- Opening Delimiter -

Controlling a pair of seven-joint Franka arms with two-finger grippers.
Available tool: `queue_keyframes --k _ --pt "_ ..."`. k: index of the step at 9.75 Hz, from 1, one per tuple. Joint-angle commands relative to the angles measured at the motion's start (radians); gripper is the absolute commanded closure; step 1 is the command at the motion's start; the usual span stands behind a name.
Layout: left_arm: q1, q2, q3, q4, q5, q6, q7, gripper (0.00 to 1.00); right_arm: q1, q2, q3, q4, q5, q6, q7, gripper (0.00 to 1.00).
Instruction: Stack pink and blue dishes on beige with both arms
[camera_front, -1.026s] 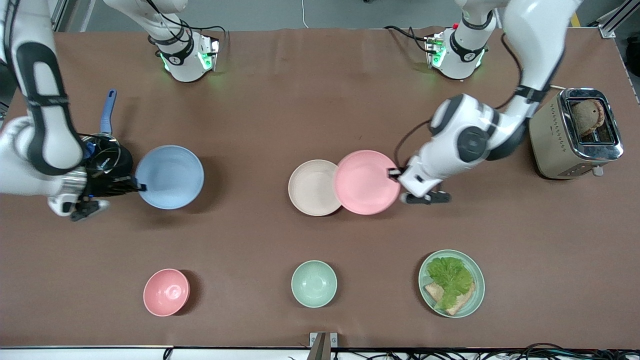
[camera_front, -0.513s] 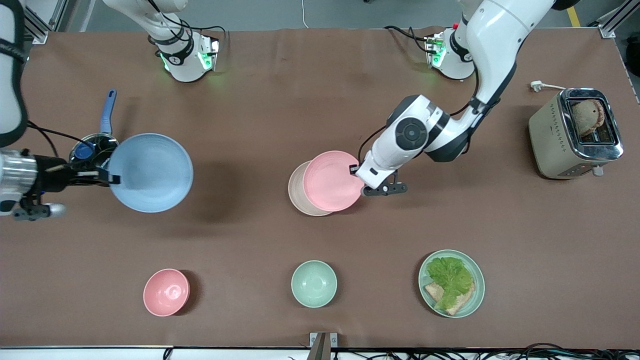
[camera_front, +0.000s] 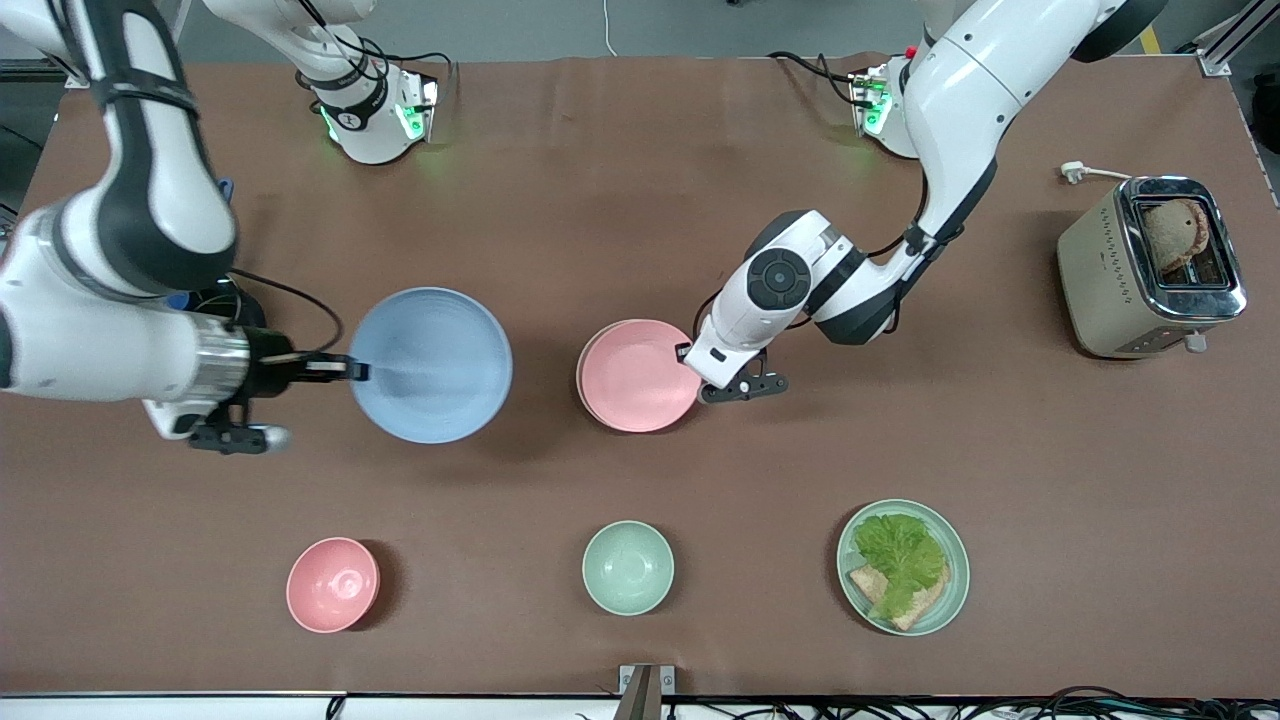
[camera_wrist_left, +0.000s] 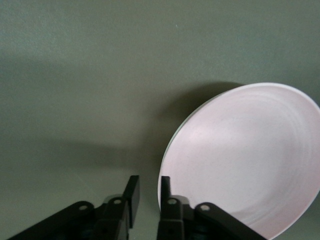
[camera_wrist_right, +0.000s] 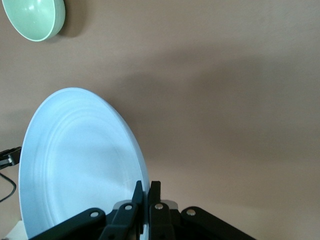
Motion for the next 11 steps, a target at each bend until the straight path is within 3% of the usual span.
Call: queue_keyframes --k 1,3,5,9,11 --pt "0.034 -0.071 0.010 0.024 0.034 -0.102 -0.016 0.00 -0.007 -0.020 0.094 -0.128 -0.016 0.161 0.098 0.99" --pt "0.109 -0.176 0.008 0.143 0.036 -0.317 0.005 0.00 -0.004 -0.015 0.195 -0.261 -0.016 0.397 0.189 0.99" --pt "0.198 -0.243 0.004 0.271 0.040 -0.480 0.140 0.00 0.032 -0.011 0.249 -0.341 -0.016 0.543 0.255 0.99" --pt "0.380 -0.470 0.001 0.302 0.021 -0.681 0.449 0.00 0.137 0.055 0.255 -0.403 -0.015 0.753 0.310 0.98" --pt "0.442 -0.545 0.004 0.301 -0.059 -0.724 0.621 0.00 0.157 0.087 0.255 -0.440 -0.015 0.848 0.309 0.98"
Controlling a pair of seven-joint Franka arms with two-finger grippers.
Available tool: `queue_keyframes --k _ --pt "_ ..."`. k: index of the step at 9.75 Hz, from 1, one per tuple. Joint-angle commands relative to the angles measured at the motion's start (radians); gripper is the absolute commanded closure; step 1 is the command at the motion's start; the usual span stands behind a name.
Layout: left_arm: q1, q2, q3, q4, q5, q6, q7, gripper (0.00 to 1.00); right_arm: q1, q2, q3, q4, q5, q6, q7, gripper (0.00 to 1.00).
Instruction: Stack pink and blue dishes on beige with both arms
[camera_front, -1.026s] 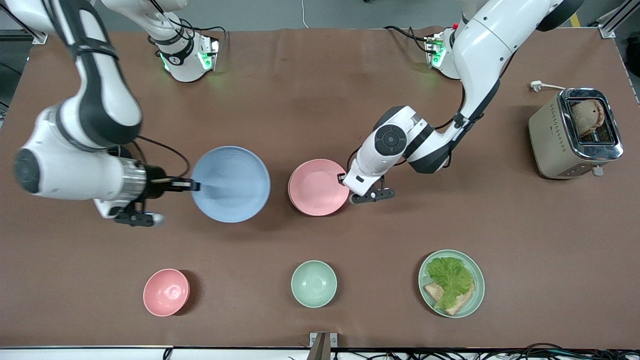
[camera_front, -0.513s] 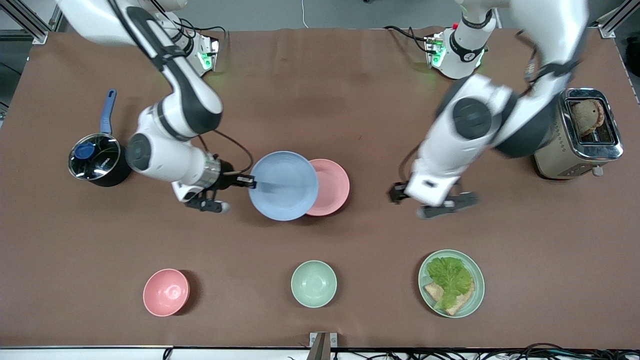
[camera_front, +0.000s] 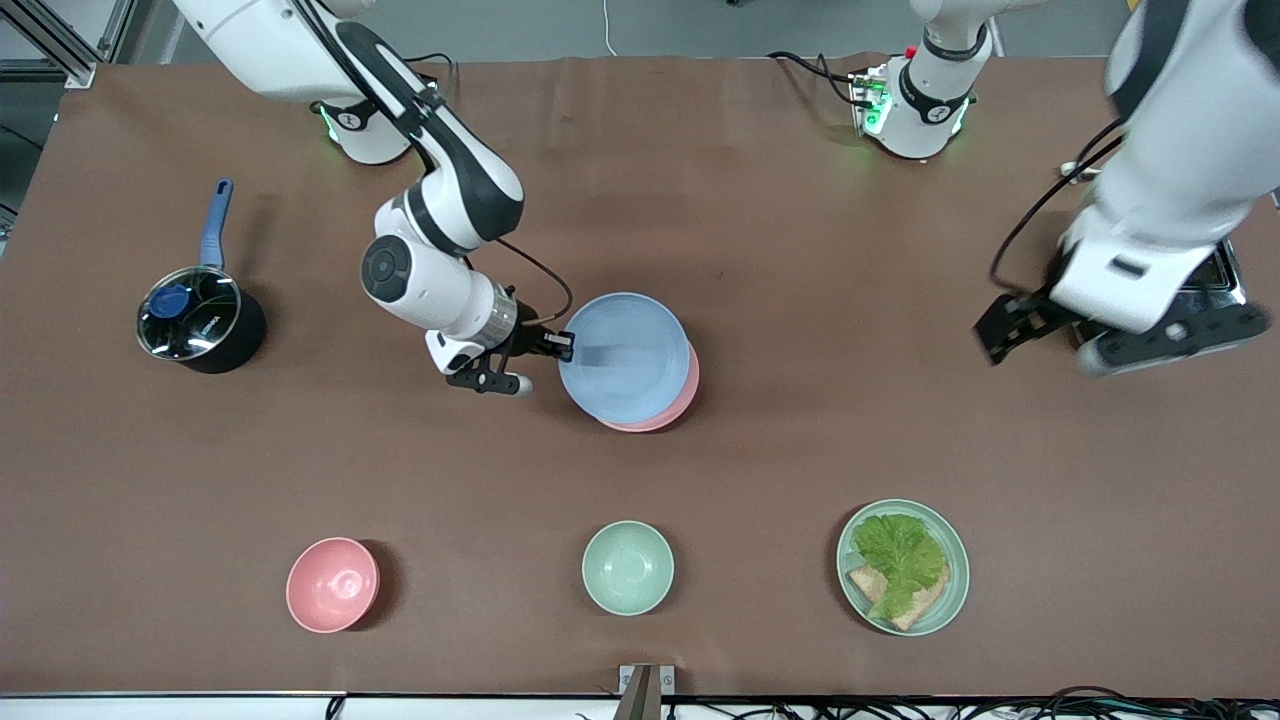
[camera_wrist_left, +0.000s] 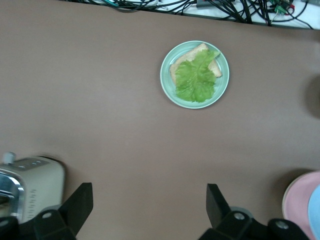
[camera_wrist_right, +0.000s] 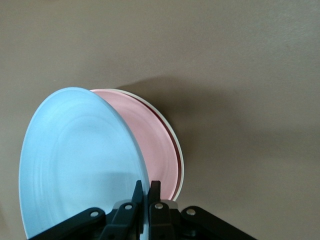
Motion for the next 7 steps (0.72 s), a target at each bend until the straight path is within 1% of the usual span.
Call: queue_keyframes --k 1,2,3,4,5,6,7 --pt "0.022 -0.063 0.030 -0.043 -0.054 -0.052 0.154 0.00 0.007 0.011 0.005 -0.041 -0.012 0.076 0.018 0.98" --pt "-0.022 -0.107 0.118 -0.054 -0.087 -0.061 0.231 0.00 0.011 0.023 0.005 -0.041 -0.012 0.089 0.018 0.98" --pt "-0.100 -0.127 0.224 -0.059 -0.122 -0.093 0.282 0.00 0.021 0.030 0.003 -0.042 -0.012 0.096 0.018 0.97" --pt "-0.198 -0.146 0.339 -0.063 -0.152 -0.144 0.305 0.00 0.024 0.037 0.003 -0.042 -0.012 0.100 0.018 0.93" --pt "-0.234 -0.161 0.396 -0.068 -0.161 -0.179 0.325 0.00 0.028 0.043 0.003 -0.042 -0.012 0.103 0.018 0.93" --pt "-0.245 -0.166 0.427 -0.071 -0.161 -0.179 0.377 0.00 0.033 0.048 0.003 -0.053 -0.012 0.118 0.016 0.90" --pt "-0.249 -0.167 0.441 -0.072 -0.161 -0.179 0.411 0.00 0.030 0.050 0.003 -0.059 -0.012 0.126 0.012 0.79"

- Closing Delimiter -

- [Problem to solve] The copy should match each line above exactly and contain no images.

- [Answer below]
Controlling a pair of seven-joint Franka arms with two-finger grippers.
Available tool: `queue_keyframes --k _ --pt "_ ..."`. k: index of the step at 9.75 Hz, from 1, one per tuple. Joint-angle commands relative to the angles measured at the motion's start (radians); gripper is the absolute commanded closure; step 1 is the command at the motion's start; the usual span stands behind a name.
Layout: left_arm: q1, q2, q3, q4, q5, q6, q7, gripper (0.00 to 1.00); right_arm: q1, q2, q3, q4, q5, q6, q7, gripper (0.00 to 1.00).
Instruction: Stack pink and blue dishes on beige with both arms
[camera_front, -1.026s] 
[camera_front, -0.513s] 
[camera_front, +0.000s] 
[camera_wrist_left, +0.000s] 
[camera_wrist_right, +0.000s] 
Motion for the next 11 steps, a target at each bend until the straight path is within 3% of the usual span.
Call: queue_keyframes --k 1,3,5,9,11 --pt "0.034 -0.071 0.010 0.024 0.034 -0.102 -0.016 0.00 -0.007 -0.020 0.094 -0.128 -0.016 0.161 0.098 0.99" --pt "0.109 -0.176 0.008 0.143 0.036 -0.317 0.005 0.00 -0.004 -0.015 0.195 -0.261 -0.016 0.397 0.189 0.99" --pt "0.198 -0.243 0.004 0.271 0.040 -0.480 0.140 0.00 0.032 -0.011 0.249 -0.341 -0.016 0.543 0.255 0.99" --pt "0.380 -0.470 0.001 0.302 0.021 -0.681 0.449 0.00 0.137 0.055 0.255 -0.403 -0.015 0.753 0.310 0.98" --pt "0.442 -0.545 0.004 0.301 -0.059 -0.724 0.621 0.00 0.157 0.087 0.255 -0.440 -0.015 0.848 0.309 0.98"
Controlling a pair of seven-joint Franka arms with two-finger grippers.
Available tool: `queue_keyframes --k _ --pt "_ ..."`. k: index of the step at 9.75 Hz, from 1, one per tuple. Joint-angle commands relative to the angles measured at the motion's start (radians); gripper is the absolute commanded closure; step 1 is the command at the motion's start; the usual span stands behind a name.
Layout: left_arm: q1, q2, q3, q4, q5, q6, q7, gripper (0.00 to 1.00); right_arm: q1, q2, q3, q4, q5, q6, q7, gripper (0.00 to 1.00).
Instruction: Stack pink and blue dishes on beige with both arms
[camera_front, -1.026s] 
[camera_front, -0.513s] 
[camera_front, +0.000s] 
[camera_wrist_left, +0.000s] 
[camera_wrist_right, +0.000s] 
Motion for the next 7 steps (0.72 s), a target at each bend until the straight path is within 1% of the usual span.
Call: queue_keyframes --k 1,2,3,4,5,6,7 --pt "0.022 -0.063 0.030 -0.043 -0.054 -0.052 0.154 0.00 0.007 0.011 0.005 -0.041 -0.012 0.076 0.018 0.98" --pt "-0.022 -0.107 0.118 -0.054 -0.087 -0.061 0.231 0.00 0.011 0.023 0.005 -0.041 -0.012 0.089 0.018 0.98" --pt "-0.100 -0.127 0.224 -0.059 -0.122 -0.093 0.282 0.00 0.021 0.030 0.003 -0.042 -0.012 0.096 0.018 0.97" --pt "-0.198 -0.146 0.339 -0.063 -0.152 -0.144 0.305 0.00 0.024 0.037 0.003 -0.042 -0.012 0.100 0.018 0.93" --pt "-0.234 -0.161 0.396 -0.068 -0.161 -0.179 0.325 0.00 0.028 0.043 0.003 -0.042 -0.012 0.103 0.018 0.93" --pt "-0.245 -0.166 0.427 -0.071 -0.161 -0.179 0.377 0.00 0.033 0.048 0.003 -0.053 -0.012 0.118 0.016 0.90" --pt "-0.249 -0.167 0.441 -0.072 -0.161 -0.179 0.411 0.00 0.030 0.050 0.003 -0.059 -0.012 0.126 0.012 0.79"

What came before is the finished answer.